Running the Python script will take a while but you should eventually see an image saved to a local file.
What just happened here? We instantiated a pre-trained HF pipeline, and just by passing a prompt string we made a prediction, which returned a list of PIL images. We then saved the first image to a local file.

Internally, the HF pipeline assembles the model on CPU, downloads the sd-dreambooth-library/herge-style weights, and then loads them into the model. If you have a GPU attached, you can ensure the prediction takes place on your GPU instead, by creating a torch.device and moving the model (tensor) to that device:

...
import torch

# Create a GPU device if it is available
device = torch.device("cuda" if torch.cuda.is_available() else "cpu")

# Load the HF pipeline
sd_pipeline = DiffusionPipeline.from_pretrained("sd-dreambooth-library/herge-style").to(
    device
)
...

Here we're taking advantage of the neat .to() method provided by PyTorch to send models, inputs, and other data to specific devices.

Input keyword arguments

In addition to the required prompt input, there are a number of other optional keyword arguments we might want to supply to our model at inference. For instance, the number of images per prompt, the dimensions of the images, the random seed and so on. It is useful to define the shape of this input and also provide default values for these in case they are only partially provided at runtime.
For this guide, we will define the following input dict to the model:

import typing as t

# The shape of the input keyword arguments
class InputKwargs(t.TypedDict):
    prompt: str
    num_images_per_prompt: t.Optional[int]
    height: t.Optional[int]
    width: t.Optional[int]
    num_inference_steps: t.Optional[int]
    guidance_scale: t.Optional[float]
    eta: t.Optional[float]
    # seed should not be passed to the model
    seed: t.Optional[int]


DEFAULT_KWARGS: InputKwargs = {
    "prompt": "Mountain winds and babbling springs and moonlight seas, herge_style.",
    "num_images_per_prompt": 1,
    "height": 512,
    "width": 512,
    "num_inference_steps": 50,
    "guidance_scale": 7.5,
    "eta": 0.0,
    "seed": None,
}

We've included a TypedDict characterising the shape of the expected input to the pipeline. As with all typing in Python, this isn't enforced at runtime but makes things clearer for other developers and also gives you handy type hints if your IDE supports it.

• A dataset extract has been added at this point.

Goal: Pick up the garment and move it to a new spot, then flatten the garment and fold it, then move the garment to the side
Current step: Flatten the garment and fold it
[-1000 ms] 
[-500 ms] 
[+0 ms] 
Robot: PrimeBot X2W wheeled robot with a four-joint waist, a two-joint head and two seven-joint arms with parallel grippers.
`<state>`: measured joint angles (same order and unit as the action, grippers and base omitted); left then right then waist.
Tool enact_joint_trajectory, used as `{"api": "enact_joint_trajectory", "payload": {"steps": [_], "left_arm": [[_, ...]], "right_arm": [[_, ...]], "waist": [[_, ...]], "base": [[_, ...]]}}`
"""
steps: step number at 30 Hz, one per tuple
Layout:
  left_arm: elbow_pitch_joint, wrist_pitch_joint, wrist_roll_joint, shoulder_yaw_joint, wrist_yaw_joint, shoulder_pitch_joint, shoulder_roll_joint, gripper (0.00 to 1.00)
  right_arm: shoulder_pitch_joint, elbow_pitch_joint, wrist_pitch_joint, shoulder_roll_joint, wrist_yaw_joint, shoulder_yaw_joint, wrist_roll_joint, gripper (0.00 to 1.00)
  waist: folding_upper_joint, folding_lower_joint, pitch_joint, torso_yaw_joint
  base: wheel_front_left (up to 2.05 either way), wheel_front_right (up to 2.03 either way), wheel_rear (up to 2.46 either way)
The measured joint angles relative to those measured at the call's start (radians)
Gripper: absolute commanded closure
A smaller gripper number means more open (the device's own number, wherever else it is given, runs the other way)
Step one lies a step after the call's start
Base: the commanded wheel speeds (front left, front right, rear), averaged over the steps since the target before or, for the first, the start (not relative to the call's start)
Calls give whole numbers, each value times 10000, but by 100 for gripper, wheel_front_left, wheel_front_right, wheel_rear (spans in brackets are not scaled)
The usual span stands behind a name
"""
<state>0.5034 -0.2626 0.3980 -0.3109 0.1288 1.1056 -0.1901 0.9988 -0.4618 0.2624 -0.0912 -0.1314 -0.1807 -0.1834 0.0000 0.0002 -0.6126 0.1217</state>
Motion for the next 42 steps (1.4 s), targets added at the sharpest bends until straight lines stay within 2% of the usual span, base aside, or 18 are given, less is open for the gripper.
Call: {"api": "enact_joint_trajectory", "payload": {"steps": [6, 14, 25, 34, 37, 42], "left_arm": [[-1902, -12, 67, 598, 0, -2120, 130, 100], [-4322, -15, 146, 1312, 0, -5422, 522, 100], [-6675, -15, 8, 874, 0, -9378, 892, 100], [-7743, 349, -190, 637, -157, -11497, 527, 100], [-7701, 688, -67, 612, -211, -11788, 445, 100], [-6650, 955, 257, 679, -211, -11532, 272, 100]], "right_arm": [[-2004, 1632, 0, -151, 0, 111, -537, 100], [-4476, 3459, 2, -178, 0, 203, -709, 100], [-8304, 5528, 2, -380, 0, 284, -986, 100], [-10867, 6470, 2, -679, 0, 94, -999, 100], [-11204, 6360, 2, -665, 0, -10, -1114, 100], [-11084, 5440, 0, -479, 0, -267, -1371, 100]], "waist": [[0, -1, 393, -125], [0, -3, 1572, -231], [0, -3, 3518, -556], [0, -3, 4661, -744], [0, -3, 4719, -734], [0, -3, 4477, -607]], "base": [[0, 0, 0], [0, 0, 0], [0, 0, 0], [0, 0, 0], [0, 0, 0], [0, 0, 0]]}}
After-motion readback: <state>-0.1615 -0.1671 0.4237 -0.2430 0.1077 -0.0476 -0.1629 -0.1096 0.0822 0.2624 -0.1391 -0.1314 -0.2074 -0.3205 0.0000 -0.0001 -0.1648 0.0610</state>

Building a pipeline around the diffusers model

Now that we have a HF model working for local inference, it's time to start laying the ground to offload that work to PipelineCloud. In order for our Python code to run in the cloud, it needs to be serialised, sent to the server and executed in the cloud, where input keyword arguments should be fed into our code dynamically at runtime. Luckily, pipeline-ai provides a number of useful tools for achieving just that. All these steps will be handled under the hood by building a pipeline-ai pipeline around our Python code. We'll also package any loading, pre-processing, inference and post-processing steps into a single deployable object.
There are 2 main steps to this process:

  • Create and configure a pipeline blueprint using a context manager.
  • Create a pipeline_model which wraps around the HF stable-diffusion model and implements all the methods called within the pipeline blueprint.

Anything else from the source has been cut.